Word for word, repeat each record that follows.

**Extracted material**
►

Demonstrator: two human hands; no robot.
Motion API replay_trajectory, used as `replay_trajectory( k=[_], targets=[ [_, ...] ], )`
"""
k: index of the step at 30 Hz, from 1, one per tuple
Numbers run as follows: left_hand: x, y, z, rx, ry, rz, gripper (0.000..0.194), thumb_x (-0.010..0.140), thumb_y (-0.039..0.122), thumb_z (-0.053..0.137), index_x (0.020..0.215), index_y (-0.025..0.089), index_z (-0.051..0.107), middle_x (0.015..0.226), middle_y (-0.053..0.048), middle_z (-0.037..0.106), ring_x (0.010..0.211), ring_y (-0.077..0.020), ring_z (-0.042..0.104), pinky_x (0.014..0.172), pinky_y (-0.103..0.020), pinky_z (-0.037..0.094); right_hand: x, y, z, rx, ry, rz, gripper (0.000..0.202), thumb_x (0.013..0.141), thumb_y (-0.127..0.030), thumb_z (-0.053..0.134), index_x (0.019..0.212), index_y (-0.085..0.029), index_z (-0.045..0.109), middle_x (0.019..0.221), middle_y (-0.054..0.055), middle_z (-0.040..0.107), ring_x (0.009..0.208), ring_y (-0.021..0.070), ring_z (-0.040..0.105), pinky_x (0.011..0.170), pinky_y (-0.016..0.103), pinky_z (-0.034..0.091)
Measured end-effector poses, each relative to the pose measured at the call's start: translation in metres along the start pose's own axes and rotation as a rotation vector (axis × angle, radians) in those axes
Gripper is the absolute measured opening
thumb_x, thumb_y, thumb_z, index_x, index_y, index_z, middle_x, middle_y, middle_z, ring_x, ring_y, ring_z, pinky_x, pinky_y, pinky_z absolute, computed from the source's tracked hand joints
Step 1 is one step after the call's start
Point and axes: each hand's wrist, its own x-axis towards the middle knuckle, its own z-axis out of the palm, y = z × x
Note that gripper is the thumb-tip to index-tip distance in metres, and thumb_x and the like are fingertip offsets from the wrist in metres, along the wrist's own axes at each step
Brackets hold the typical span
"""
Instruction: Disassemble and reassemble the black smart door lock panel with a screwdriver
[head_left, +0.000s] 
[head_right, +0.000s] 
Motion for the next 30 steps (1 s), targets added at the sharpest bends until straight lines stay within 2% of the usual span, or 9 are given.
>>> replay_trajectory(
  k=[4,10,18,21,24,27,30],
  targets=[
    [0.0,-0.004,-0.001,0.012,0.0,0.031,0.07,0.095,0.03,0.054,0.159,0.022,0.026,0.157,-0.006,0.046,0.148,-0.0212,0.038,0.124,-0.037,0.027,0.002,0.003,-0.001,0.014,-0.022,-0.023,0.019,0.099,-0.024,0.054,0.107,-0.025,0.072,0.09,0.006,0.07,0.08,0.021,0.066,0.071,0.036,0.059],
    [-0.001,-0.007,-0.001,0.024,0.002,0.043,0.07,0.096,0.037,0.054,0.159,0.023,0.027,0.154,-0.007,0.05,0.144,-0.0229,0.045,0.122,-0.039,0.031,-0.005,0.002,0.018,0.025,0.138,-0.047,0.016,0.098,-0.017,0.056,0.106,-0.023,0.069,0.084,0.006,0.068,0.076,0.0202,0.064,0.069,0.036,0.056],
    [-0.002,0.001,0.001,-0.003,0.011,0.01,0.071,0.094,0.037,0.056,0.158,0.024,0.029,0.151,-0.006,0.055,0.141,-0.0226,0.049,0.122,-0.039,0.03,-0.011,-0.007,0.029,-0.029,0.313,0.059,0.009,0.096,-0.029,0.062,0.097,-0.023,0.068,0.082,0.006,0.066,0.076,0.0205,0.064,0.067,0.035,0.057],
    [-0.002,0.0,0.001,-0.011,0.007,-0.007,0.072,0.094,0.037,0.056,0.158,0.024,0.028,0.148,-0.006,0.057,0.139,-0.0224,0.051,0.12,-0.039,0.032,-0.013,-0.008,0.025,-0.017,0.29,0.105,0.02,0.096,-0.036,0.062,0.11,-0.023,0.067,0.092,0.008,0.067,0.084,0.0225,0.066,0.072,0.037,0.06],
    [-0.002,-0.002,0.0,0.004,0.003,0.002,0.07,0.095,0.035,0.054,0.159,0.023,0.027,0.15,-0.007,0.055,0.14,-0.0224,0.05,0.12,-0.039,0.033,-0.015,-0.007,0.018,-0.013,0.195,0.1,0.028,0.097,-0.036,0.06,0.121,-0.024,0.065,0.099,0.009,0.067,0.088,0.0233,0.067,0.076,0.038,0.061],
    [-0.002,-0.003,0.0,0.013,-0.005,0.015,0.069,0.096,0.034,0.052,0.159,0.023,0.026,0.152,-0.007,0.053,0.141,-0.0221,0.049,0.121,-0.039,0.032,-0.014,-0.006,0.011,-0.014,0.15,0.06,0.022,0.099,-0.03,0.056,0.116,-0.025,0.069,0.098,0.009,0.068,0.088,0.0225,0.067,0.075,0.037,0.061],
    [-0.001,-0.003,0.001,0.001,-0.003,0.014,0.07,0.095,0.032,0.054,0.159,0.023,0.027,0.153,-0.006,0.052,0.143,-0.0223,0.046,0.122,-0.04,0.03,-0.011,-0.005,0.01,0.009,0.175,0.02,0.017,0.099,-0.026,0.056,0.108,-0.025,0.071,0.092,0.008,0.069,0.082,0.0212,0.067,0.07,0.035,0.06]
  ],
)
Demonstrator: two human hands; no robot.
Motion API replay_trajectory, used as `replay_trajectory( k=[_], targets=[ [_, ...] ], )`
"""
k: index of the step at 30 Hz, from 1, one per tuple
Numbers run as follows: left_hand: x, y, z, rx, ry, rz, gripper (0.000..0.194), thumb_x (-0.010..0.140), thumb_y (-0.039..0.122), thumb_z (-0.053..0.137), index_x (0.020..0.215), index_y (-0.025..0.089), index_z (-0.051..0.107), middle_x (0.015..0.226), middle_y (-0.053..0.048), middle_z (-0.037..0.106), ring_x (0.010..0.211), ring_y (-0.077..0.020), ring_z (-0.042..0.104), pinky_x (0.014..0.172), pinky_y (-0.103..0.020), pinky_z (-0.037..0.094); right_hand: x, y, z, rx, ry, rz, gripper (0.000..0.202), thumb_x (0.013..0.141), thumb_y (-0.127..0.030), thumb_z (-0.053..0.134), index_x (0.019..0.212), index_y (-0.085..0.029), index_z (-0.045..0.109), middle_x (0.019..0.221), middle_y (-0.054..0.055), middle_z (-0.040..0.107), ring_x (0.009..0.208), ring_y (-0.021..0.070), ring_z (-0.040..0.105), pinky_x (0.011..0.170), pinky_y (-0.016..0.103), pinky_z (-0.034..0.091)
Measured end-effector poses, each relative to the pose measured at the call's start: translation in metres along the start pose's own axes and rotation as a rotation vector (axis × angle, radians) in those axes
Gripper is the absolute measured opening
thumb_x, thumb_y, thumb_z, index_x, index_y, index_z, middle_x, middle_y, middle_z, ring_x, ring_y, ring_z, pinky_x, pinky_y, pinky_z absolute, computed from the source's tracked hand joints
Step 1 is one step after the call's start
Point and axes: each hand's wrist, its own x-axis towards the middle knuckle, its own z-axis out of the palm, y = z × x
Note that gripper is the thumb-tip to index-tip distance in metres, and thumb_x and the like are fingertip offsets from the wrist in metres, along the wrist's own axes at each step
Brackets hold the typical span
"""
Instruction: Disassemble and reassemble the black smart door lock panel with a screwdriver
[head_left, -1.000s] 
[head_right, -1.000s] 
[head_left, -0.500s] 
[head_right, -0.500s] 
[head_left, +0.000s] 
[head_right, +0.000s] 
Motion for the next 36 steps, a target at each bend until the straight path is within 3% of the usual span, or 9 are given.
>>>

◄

**Solution**
Demonstrator: two human hands; no robot.
Motion API replay_trajectory, used as `replay_trajectory( k=[_], targets=[ [_, ...] ], )`
"""
k: index of the step at 30 Hz, from 1, one per tuple
Numbers run as follows: left_hand: x, y, z, rx, ry, rz, gripper (0.000..0.194), thumb_x (-0.010..0.140), thumb_y (-0.039..0.122), thumb_z (-0.053..0.137), index_x (0.020..0.215), index_y (-0.025..0.089), index_z (-0.051..0.107), middle_x (0.015..0.226), middle_y (-0.053..0.048), middle_z (-0.037..0.106), ring_x (0.010..0.211), ring_y (-0.077..0.020), ring_z (-0.042..0.104), pinky_x (0.014..0.172), pinky_y (-0.103..0.020), pinky_z (-0.037..0.094); right_hand: x, y, z, rx, ry, rz, gripper (0.000..0.202), thumb_x (0.013..0.141), thumb_y (-0.127..0.030), thumb_z (-0.053..0.134), index_x (0.019..0.212), index_y (-0.085..0.029), index_z (-0.045..0.109), middle_x (0.019..0.221), middle_y (-0.054..0.055), middle_z (-0.040..0.107), ring_x (0.009..0.208), ring_y (-0.021..0.070), ring_z (-0.040..0.105), pinky_x (0.011..0.170), pinky_y (-0.016..0.103), pinky_z (-0.034..0.091)
Measured end-effector poses, each relative to the pose measured at the call's start: translation in metres along the start pose's own axes and rotation as a rotation vector (axis × angle, radians) in those axes
Gripper is the absolute measured opening
thumb_x, thumb_y, thumb_z, index_x, index_y, index_z, middle_x, middle_y, middle_z, ring_x, ring_y, ring_z, pinky_x, pinky_y, pinky_z absolute, computed from the source's tracked hand joints
Step 1 is one step after the call's start
Point and axes: each hand's wrist, its own x-axis towards the middle knuckle, its own z-axis out of the palm, y = z × x
Note that gripper is the thumb-tip to index-tip distance in metres, and thumb_x and the like are fingertip offsets from the wrist in metres, along the wrist's own axes at each step
Brackets hold the typical span
"""
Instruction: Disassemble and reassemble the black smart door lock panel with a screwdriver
[head_left, +0.000s] 
[head_right, +0.000s] 
Motion for the next 30 steps (1 s), targets added at the sharpest bends until straight lines stay within 2% of the usual span, or 9 are given.
>>> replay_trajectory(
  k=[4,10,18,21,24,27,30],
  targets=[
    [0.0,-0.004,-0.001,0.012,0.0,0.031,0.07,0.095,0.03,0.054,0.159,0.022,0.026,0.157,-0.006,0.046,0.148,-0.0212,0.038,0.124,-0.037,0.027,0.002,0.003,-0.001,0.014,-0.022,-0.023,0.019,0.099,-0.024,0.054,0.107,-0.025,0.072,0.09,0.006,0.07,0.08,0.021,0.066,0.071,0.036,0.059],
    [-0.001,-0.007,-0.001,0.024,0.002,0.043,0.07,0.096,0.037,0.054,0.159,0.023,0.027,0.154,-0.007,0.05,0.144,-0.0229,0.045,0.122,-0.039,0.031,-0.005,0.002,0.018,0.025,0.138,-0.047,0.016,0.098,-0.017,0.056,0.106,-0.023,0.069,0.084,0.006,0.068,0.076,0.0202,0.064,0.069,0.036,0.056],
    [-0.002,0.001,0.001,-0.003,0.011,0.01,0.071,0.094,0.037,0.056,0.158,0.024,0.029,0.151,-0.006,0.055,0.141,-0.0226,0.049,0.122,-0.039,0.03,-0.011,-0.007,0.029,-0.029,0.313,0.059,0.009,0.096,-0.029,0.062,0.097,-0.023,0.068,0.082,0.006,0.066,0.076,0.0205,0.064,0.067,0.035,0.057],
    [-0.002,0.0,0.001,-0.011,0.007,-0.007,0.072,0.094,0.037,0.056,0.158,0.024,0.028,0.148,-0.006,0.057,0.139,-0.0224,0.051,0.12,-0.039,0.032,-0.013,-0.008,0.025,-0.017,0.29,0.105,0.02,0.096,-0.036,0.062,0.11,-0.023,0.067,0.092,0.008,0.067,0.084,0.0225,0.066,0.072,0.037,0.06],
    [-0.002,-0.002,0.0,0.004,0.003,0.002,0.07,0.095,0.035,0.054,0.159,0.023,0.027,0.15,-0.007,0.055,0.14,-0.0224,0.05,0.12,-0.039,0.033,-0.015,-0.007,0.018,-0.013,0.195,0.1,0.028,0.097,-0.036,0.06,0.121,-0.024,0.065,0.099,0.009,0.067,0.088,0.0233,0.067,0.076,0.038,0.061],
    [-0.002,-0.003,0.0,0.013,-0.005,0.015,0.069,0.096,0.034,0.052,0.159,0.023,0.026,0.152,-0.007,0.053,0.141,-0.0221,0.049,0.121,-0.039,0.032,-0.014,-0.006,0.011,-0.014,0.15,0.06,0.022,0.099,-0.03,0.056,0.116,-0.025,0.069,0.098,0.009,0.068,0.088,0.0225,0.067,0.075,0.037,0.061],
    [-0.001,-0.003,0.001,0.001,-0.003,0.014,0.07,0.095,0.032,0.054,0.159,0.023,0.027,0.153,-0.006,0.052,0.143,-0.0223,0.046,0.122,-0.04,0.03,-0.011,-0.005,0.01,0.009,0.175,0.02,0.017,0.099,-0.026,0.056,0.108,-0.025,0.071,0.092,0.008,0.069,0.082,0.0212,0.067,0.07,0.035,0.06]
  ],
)
Demonstrator: two human hands; no robot.
Motion API replay_trajectory, used as `replay_trajectory( k=[_], targets=[ [_, ...] ], )`
"""
k: index of the step at 30 Hz, from 1, one per tuple
Numbers run as follows: left_hand: x, y, z, rx, ry, rz, gripper (0.000..0.194), thumb_x (-0.010..0.140), thumb_y (-0.039..0.122), thumb_z (-0.053..0.137), index_x (0.020..0.215), index_y (-0.025..0.089), index_z (-0.051..0.107), middle_x (0.015..0.226), middle_y (-0.053..0.048), middle_z (-0.037..0.106), ring_x (0.010..0.211), ring_y (-0.077..0.020), ring_z (-0.042..0.104), pinky_x (0.014..0.172), pinky_y (-0.103..0.020), pinky_z (-0.037..0.094); right_hand: x, y, z, rx, ry, rz, gripper (0.000..0.202), thumb_x (0.013..0.141), thumb_y (-0.127..0.030), thumb_z (-0.053..0.134), index_x (0.019..0.212), index_y (-0.085..0.029), index_z (-0.045..0.109), middle_x (0.019..0.221), middle_y (-0.054..0.055), middle_z (-0.040..0.107), ring_x (0.009..0.208), ring_y (-0.021..0.070), ring_z (-0.040..0.105), pinky_x (0.011..0.170), pinky_y (-0.016..0.103), pinky_z (-0.034..0.091)
Measured end-effector poses, each relative to the pose measured at the call's start: translation in metres along the start pose's own axes and rotation as a rotation vector (axis × angle, radians) in those axes
Gripper is the absolute measured opening
thumb_x, thumb_y, thumb_z, index_x, index_y, index_z, middle_x, middle_y, middle_z, ring_x, ring_y, ring_z, pinky_x, pinky_y, pinky_z absolute, computed from the source's tracked hand joints
Step 1 is one step after the call's start
Point and axes: each hand's wrist, its own x-axis towards the middle knuckle, its own z-axis out of the palm, y = z × x
Note that gripper is the thumb-tip to index-tip distance in metres, and thumb_x and the like are fingertip offsets from the wrist in metres, along the wrist's own axes at each step
Brackets hold the typical span
"""
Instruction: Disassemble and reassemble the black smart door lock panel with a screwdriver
[head_left, -1.000s] 
[head_right, -1.000s] 
[head_left, -0.500s] 
[head_right, -0.500s] 
[head_left, +0.000s] 
[head_right, +0.000s] 
Motion for the next 36 steps, a target at each bend until the straight path is within 3% of the usual span, or 9 are given.
>>>

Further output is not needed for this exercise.